Autre exemple encore, et qui va lui aussi encore plus loin si l’on y songe bien (décidemment jusqu’où nous emmène-t-il vous dites-vous alors que le suspens est franchement à son comble ?) : les placebos. Lorsqu’un médicament est fabriqué, pour démontrer son efficacité, il est nécessaire de réaliser des tests cliniques dont l’objectif est de détecter une efficacité notable du médicament par rapport notamment à un placebo. Si l’effet du médicament est effectivement supérieur à celui du placebo, alors son efficacité est prouvée. Cela permet parallèlement de constater l’effet des placebos, et l’impact qu’ils peuvent avoir sur la guérison de personnes dont les maladies sont parfaitement réelles. Globalement aujourd’hui, on considère que le taux d’efficacité des placebos se situe autour de 30%. C’est ce que j’ai lu dans le livre de Laurent Gounelle, mais on peut retrouver ce chiffre également chez d’autres sources (http://www.med.univ-rennes1.fr/etud/pharmaco/placebo.htm).

Il faut comprendre que puisque les placebos ne sont pas des molécules actives, ce qui intervient le plus dans leur efficacité est la croyance du malade qui l’ingère quant-à son efficacité. Ainsi donc, dans 30% des cas, le seul fait de croire qu’une substance peut nous guérir, alors que celle-ci est parfaitement neutre, suffit à nous faire effectivement guérir. Si l’on y songe bien ce chiffre est tout de même étonnant, surtout si l’on considère que les maladies qui sont parfois guéries ainsi ne sont pas que de simples rhumes mais sont parfois des maladies lourdes comme le cancer.

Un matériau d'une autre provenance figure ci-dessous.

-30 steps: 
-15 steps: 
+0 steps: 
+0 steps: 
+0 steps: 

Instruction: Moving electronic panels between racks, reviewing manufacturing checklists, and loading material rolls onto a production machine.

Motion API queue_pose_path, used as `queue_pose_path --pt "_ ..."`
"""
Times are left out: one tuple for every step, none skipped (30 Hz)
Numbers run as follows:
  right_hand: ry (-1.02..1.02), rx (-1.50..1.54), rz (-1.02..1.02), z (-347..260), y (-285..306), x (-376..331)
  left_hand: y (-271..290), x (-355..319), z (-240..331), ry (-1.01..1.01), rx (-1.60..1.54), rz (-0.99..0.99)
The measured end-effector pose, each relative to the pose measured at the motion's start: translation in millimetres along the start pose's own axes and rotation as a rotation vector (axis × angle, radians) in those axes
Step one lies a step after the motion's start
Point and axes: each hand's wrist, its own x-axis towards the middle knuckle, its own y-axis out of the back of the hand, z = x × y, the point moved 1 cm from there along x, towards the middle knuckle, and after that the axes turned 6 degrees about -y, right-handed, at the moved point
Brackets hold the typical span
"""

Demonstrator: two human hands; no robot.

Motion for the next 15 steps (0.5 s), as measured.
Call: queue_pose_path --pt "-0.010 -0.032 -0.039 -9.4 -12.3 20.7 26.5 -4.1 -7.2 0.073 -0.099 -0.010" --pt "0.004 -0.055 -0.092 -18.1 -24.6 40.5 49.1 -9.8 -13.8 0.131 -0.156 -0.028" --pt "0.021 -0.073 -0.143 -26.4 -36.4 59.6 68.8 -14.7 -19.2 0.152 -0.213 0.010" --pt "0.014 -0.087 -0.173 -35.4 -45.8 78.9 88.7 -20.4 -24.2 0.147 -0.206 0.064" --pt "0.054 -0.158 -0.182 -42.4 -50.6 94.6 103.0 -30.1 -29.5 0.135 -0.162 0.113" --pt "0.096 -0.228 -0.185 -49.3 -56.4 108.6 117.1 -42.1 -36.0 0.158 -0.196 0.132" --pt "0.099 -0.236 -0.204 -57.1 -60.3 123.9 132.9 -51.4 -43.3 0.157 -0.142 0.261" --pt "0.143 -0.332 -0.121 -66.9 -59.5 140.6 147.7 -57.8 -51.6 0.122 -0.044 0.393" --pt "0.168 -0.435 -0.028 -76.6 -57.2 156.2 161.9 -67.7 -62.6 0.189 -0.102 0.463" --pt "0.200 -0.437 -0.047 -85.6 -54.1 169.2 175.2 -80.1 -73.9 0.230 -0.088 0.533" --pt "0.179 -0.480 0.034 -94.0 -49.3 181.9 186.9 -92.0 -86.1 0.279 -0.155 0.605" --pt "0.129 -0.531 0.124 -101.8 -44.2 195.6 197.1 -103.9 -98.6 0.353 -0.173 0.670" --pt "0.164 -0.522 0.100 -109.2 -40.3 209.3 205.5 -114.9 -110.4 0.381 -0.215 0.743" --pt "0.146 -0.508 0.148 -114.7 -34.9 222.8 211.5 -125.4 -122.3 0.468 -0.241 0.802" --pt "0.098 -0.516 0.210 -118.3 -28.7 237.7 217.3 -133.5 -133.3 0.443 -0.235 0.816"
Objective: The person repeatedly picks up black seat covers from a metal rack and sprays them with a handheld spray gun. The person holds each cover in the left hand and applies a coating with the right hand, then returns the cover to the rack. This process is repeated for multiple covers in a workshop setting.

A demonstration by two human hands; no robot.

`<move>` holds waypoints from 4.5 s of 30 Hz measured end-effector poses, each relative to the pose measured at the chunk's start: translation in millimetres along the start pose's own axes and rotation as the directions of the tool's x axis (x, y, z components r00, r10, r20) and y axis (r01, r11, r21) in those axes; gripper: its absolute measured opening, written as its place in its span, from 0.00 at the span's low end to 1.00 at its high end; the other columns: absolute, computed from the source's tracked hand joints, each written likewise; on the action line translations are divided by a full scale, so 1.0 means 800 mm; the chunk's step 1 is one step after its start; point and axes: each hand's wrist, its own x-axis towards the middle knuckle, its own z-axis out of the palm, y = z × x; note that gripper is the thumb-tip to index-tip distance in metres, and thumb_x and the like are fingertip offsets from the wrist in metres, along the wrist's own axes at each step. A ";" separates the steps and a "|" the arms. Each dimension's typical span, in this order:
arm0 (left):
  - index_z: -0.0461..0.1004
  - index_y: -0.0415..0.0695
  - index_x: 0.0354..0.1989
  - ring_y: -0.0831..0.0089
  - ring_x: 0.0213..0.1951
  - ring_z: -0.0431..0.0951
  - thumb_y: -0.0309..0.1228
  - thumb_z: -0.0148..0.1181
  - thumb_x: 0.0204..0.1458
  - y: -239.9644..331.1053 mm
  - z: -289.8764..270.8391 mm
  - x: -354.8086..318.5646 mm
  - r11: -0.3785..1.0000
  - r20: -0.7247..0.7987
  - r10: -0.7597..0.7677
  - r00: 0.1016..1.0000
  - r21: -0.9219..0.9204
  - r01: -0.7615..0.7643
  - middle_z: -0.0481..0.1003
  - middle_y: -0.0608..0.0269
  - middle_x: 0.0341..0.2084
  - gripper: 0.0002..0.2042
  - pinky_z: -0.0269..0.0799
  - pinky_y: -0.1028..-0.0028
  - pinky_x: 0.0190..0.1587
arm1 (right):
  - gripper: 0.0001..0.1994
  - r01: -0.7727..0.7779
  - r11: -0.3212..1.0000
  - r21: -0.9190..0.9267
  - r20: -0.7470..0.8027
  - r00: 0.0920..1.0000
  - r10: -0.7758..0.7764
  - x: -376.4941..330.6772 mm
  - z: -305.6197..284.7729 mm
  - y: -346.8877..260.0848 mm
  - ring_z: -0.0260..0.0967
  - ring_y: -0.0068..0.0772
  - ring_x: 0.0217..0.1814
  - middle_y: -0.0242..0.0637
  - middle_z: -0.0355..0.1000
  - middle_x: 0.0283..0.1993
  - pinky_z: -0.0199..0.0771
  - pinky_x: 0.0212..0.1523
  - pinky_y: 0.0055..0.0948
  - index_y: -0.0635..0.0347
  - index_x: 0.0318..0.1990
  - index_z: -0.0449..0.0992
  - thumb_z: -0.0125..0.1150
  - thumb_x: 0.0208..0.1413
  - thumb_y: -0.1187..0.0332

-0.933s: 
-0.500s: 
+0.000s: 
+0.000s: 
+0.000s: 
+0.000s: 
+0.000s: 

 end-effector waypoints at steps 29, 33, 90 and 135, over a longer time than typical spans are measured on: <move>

Nos croyances donc peuvent nous servir positivement pour influer sur nos vies. En développant des croyances positives, que ce soit sur nous-mêmes, sur nos capacités, sur les autres et d’une manière générale l’environnement qui nous entoure, nous pouvons nous donner de meilleures chances d’être heureux. Cependant, les croyances peuvent aussi être un élément de fragilité lorsqu’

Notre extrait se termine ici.